Fossil Pediculochelidae mites from Cretaceous and Eocene amber

Source image stacks of type specimens, dataset for the paper First fossil evidence of pediculochelid mites: Two new species from Middle Cretaceous and Late Eocene amber revealing morphological stasis over at least 99 million years Vasiliy B. Kolesnikov, Dmitry D. Vorontsov, Roy A. Norton, Pavel B. Klimov We present the first fossil evidence of pediculochelid mites, describing two new species: Paralycus ekaterinae sp. nov. (Eocene amber) and P. primus sp. nov. (Cretaceous amber). The exceptional preservation of the amber fossils, coupled with our newly developed methodological approach for examining minute arthropods in amber, has facilitated a detailed comparative morphological assessment at a resolution comparable to that of contemporary species, providing significant insights into their anatomical features. The observed morphological continuity between fossil and modern pediculochelid mites indicates the evolutionary stability of this lineage in the genus Paralycus spanning at least 99 million years. These findings not only advance our knowledge of the evolutionary history of Pediculochelidae but also offer a broader perspective on the persistence of morphological traits over extensive geological timescales. We also address the phenomenon of phoresy within Paralycus and explore its potential implications for dispersal mechanisms. Furthermore, we evaluate the relationship between the dimensions of the amber imprints and the original size of the mites, contributing to our understanding of the mechanisms of microarthropod preservation in amber.
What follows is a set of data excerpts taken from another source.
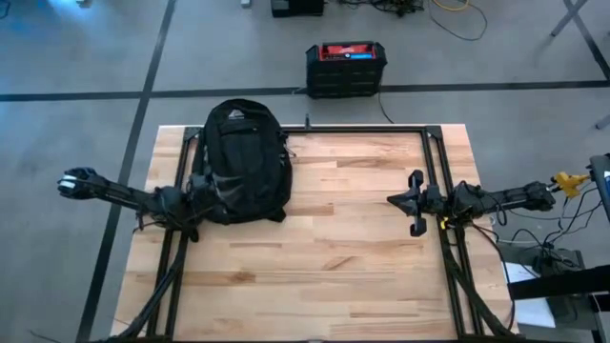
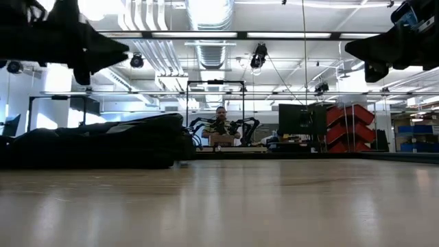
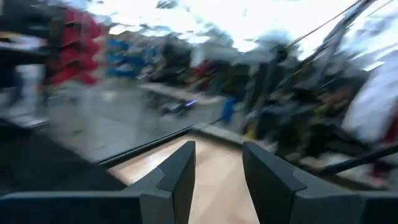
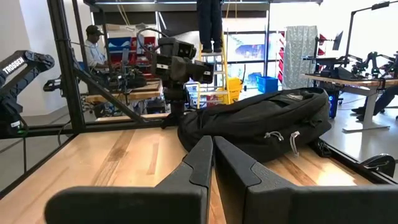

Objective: Unpack backpack
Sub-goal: Open the black backpack

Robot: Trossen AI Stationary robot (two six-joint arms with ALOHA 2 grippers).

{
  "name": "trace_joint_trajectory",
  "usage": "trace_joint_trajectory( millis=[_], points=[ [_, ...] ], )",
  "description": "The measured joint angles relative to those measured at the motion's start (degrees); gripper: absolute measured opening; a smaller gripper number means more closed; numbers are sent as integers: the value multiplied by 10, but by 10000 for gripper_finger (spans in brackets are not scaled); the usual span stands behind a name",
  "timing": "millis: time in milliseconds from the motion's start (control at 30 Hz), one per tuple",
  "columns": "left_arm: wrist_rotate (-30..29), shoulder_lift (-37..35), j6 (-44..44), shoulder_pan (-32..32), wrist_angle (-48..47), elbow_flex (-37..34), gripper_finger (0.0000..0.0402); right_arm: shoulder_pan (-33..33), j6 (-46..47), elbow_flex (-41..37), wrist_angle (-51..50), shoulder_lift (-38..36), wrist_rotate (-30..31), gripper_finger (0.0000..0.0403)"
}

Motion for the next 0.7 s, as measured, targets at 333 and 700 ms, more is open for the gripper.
trace_joint_trajectory(
  millis=[333,700],
  points=[
    [-148,161,-356,25,-654,228,117,0,-9,0,0,0,0,3],
    [-25,323,-457,269,-816,319,117,-1,-110,0,180,-1,0,3]
  ],
)
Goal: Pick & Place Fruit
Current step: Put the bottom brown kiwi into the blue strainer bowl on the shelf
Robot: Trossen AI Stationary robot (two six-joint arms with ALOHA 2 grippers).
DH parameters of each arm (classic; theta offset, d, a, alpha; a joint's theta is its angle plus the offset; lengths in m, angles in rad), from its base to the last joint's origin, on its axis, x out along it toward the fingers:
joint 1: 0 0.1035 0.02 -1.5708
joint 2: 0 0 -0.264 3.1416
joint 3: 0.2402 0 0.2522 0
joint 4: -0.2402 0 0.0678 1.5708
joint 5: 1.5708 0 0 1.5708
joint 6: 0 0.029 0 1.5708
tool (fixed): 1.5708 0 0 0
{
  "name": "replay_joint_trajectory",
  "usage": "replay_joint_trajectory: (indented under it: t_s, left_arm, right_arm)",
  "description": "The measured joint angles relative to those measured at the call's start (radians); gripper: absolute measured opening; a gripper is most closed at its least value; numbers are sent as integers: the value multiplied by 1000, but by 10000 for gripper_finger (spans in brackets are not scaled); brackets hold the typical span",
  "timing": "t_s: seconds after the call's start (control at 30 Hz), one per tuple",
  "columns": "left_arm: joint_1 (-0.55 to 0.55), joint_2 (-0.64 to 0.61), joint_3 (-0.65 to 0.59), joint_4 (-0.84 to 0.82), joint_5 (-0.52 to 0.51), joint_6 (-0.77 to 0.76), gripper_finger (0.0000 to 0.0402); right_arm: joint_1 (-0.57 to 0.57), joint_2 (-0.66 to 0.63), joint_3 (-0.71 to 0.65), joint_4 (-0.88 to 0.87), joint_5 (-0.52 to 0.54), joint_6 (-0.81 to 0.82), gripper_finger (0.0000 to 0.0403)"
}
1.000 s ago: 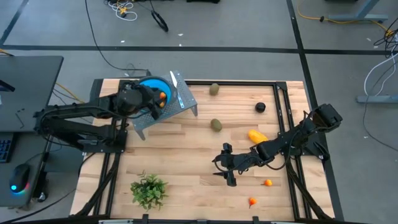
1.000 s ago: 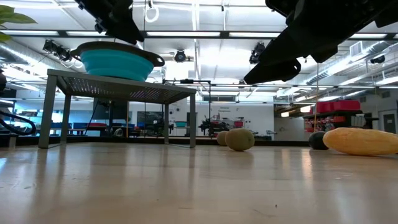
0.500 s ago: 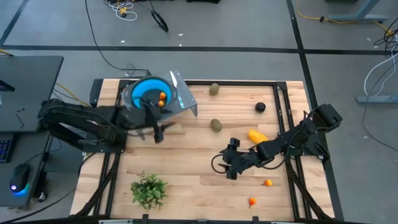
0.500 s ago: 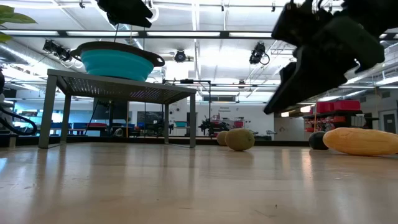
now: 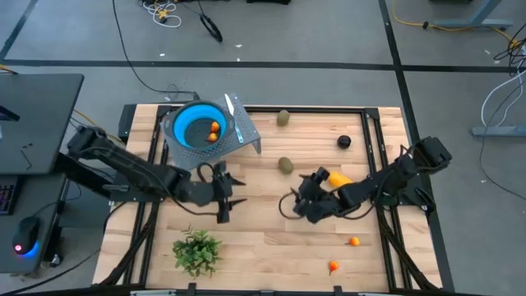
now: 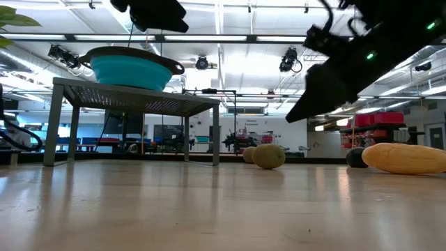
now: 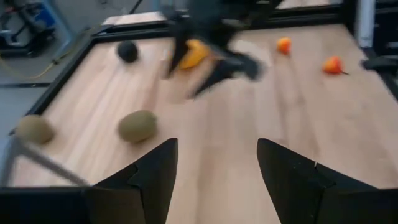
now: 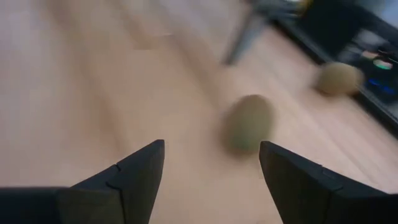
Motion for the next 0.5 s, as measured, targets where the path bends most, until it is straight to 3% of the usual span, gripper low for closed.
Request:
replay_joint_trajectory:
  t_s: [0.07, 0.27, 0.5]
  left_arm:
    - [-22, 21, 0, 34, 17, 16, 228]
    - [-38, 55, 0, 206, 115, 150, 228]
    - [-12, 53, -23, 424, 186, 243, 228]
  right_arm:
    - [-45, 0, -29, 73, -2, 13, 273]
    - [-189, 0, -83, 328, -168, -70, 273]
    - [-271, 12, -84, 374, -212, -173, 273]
Images in JPEG or TIFF format, zipped per stack folder or per specimen. Scalebars included as separate files, insert pixel to pixel to the photo. FastStone image viewer (freeware) is recommended for viewing the stacks. Compound microscopes Nikon E-800 with water (40x and 60x) and oil (100x) immersion optics and Zeiss AxioImager A2 with dry (40x, 63x) and oil immersion optics (100x) were used, with brightfield, polarized, differential interference contrast and incident illumination. Stacks of images, comprising multiple focal planes, were obtained with Olympus OM-D E-M10-II digital camera. Images were treated for color, digital noise and sharpness with Adobe Lightroom. Fluorescence imaging was performed using a Zeiss LSM-880 confocal laser scanning microscope (CLSM) equipped with an Airyscan super-resolution detector.